#### [PROBLEM]
Repeat back every line of the data, exactly.

──────── DATASET EXTRACT ────────

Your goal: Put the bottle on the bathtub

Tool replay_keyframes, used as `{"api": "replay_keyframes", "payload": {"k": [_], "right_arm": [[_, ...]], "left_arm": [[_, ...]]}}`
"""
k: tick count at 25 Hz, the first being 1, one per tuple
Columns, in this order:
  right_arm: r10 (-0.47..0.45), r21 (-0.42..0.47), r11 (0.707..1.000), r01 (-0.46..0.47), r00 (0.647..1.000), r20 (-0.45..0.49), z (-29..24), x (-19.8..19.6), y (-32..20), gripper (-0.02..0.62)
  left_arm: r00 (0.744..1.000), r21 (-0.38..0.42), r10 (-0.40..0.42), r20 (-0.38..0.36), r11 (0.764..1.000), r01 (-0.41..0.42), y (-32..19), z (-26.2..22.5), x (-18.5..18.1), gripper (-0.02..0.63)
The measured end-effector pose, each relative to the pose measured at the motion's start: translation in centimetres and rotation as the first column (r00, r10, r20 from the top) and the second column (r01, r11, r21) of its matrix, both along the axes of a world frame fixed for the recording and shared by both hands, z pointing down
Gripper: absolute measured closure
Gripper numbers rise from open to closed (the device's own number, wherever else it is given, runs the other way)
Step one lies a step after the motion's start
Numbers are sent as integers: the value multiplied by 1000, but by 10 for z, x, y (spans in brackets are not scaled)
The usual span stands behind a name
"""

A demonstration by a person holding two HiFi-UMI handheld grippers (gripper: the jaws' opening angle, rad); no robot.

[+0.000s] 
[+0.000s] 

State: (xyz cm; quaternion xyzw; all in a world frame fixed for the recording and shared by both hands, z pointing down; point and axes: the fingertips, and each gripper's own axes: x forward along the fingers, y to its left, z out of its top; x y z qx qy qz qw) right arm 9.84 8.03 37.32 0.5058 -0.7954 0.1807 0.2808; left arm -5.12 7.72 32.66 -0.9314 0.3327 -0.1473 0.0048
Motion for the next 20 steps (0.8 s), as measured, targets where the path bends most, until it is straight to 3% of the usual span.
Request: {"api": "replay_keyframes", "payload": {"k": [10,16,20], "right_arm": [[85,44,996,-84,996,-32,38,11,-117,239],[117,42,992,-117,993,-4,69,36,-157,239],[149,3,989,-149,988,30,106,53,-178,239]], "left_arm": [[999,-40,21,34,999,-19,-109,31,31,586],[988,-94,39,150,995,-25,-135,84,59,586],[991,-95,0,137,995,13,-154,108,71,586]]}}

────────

#### [ANSWER TO THIS PROBLEM]
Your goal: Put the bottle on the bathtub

Tool replay_keyframes, used as `{"api": "replay_keyframes", "payload": {"k": [_], "right_arm": [[_, ...]], "left_arm": [[_, ...]]}}`
"""
k: tick count at 25 Hz, the first being 1, one per tuple
Columns, in this order:
  right_arm: r10 (-0.47..0.45), r21 (-0.42..0.47), r11 (0.707..1.000), r01 (-0.46..0.47), r00 (0.647..1.000), r20 (-0.45..0.49), z (-29..24), x (-19.8..19.6), y (-32..20), gripper (-0.02..0.62)
  left_arm: r00 (0.744..1.000), r21 (-0.38..0.42), r10 (-0.40..0.42), r20 (-0.38..0.36), r11 (0.764..1.000), r01 (-0.41..0.42), y (-32..19), z (-26.2..22.5), x (-18.5..18.1), gripper (-0.02..0.63)
The measured end-effector pose, each relative to the pose measured at the motion's start: translation in centimetres and rotation as the first column (r00, r10, r20 from the top) and the second column (r01, r11, r21) of its matrix, both along the axes of a world frame fixed for the recording and shared by both hands, z pointing down
Gripper: absolute measured closure
Gripper numbers rise from open to closed (the device's own number, wherever else it is given, runs the other way)
Step one lies a step after the motion's start
Numbers are sent as integers: the value multiplied by 1000, but by 10 for z, x, y (spans in brackets are not scaled)
The usual span stands behind a name
"""

A demonstration by a person holding two HiFi-UMI handheld grippers (gripper: the jaws' opening angle, rad); no robot.

[+0.000s] 
[+0.000s] 

State: (xyz cm; quaternion xyzw; all in a world frame fixed for the recording and shared by both hands, z pointing down; point and axes: the fingertips, and each gripper's own axes: x forward along the fingers, y to its left, z out of its top; x y z qx qy qz qw) right arm 9.84 8.03 37.32 0.5058 -0.7954 0.1807 0.2808; left arm -5.12 7.72 32.66 -0.9314 0.3327 -0.1473 0.0048
Motion for the next 20 steps (0.8 s), as measured, targets where the path bends most, until it is straight to 3% of the usual span.
Request: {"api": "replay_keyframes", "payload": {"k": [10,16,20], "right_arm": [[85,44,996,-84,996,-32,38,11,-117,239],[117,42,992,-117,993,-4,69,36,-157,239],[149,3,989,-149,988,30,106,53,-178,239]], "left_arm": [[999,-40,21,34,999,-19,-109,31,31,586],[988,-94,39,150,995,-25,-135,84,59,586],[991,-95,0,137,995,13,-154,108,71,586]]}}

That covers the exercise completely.